MP: Are there specific strategies that will help brands take on the metaverse?
BP: Gamify the user experience. Because our younger generations have grown up as digital natives, their brains are going to be wired differently...This to them is all second nature.
We've got kids begging their parents to buy them NFT Nikes. One of my friends' cousins went trick-or-treating on Halloween and he wanted an NFT Halloween costume. They asked him why he didn't want one in real life and he said 'All my friends are doing it on Roblox.' To them this is just as important as real life.
I believe that brands need to start to think about how they will gamify the experience so that they are connecting with these kids, who in 10 years' time will be their customers. Which will also be when the metaverse is coming into fruition –– so brands need to be planning this stuff now.
MP: Are there particular brands or industries that will be successful in the metaverse?
BP: I think we're certainly seeing retail doing quite well. Especially with Nike's collaborations and huge projects with fashion brands like Dolce & Gabbana's big NFT sale.
But I think we need to be creative about how other industries will apply themselves in the metaverse.
To be honest, the metaverse isn't always virtual reality anyway. It could be holograms, or crypto –– there are so many different components to the metaverse, it doesn't have to always be a whole virtual world.
MP: Do you have a metaverse "doomsday scenario"?
BP: What happens when our virtual worlds become better than our real worlds?
MP: Does the potential for more invasive privacy issues concern you?
BP: I do think it is concerning. Already the social media platforms have so much data on us, and if our physical world is interlinked, if we're using contacts, for instance – –and to be honest, I'm looking forward to the day I don't have to carry this thing [points to phone] around –– but where's the line? I think it's going to be so important as with anything that we do have regulations.

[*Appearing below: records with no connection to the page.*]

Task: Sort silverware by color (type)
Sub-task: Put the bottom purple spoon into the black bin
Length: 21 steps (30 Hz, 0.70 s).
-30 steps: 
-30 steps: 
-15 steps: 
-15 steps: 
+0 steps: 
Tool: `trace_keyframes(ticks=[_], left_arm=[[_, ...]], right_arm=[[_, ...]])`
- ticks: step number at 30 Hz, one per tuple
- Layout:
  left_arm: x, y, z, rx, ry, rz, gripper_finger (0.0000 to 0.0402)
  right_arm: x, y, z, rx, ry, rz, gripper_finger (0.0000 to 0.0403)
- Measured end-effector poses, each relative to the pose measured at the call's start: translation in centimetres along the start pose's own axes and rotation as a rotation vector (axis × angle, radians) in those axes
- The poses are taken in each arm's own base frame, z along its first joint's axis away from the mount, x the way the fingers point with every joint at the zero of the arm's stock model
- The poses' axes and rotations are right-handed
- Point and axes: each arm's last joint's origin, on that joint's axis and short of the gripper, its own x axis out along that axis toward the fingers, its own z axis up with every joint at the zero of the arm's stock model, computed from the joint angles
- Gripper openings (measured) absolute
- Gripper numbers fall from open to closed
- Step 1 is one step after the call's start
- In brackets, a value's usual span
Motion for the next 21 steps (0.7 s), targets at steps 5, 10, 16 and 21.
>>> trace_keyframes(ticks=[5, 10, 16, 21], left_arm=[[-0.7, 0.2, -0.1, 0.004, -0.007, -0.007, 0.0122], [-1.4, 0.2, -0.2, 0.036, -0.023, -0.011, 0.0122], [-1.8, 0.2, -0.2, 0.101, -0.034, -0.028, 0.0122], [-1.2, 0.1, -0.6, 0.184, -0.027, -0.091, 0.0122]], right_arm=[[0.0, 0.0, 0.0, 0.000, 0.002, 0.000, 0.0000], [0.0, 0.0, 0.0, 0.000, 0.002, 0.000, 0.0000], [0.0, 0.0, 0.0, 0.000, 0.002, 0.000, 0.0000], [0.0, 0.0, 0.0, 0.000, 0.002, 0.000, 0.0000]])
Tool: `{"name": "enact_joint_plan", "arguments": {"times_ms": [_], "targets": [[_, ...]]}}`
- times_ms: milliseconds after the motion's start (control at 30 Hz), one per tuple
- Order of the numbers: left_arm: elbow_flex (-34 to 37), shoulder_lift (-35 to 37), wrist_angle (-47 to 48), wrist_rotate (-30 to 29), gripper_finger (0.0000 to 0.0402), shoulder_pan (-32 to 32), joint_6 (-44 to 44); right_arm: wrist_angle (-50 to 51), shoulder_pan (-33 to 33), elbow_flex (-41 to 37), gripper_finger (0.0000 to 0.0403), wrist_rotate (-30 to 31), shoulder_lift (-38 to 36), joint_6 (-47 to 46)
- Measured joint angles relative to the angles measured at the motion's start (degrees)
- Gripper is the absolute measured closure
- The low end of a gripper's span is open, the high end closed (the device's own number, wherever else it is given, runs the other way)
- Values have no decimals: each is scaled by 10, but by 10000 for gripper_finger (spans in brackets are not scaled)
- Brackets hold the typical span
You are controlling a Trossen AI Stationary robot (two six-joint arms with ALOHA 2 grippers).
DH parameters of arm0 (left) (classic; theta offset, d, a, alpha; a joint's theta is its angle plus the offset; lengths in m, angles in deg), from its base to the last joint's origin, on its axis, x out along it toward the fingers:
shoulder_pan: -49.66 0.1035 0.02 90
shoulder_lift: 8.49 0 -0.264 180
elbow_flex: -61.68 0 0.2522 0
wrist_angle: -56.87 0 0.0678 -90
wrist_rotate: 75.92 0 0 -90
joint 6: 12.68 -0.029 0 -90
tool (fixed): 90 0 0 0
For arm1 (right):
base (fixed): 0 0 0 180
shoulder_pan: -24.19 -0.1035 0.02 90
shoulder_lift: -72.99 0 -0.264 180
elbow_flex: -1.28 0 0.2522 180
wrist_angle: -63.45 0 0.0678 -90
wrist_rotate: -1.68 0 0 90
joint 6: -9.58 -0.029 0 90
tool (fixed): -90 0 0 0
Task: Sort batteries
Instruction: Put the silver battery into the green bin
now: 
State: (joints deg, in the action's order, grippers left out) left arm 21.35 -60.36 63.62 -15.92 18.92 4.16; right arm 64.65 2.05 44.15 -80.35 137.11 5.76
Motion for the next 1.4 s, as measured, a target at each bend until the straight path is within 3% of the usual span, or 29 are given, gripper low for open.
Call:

MP: You mentioned that women are creating a more inclusive metaverse. How so?
BP: My whole message to women, especially -- we're obviously a woman-led brand––is that we need to get involved now. We need to stay curious, we need to participate, we need to get involved.
In the last few months, we have seen the rise of some powerhouse women. These types of profiles are doing a lot to educate and encourage others and I think there is a higher ratio of women involved in the metaverse than there are women in tech.
There was a woman assaulted in virtual reality and there were women complaining that when they entered they would only see male avatars around them. But I think in the last few months this is starting to change.
MP: What are the biggest differences when launching products in a virtual world and the real world?
BP: When I think of myself and what I want to wear in the metaverse, I want to be fantastic and outrageous and have a persona I might not be able to get away with in real life. I certainly couldn't walk down the road wearing a suit made of shards of glass.
You go through the same kind of process in both. In real life you have to get the product fixed and tweak things slightly. You do the same thing in virtual reality as well, but production is so much easier.
It's just dropping it on Decentraland -- minting it. Whereas in real life you need to do all the runs and distribution.
In the metaverse you get to be as creative as you want.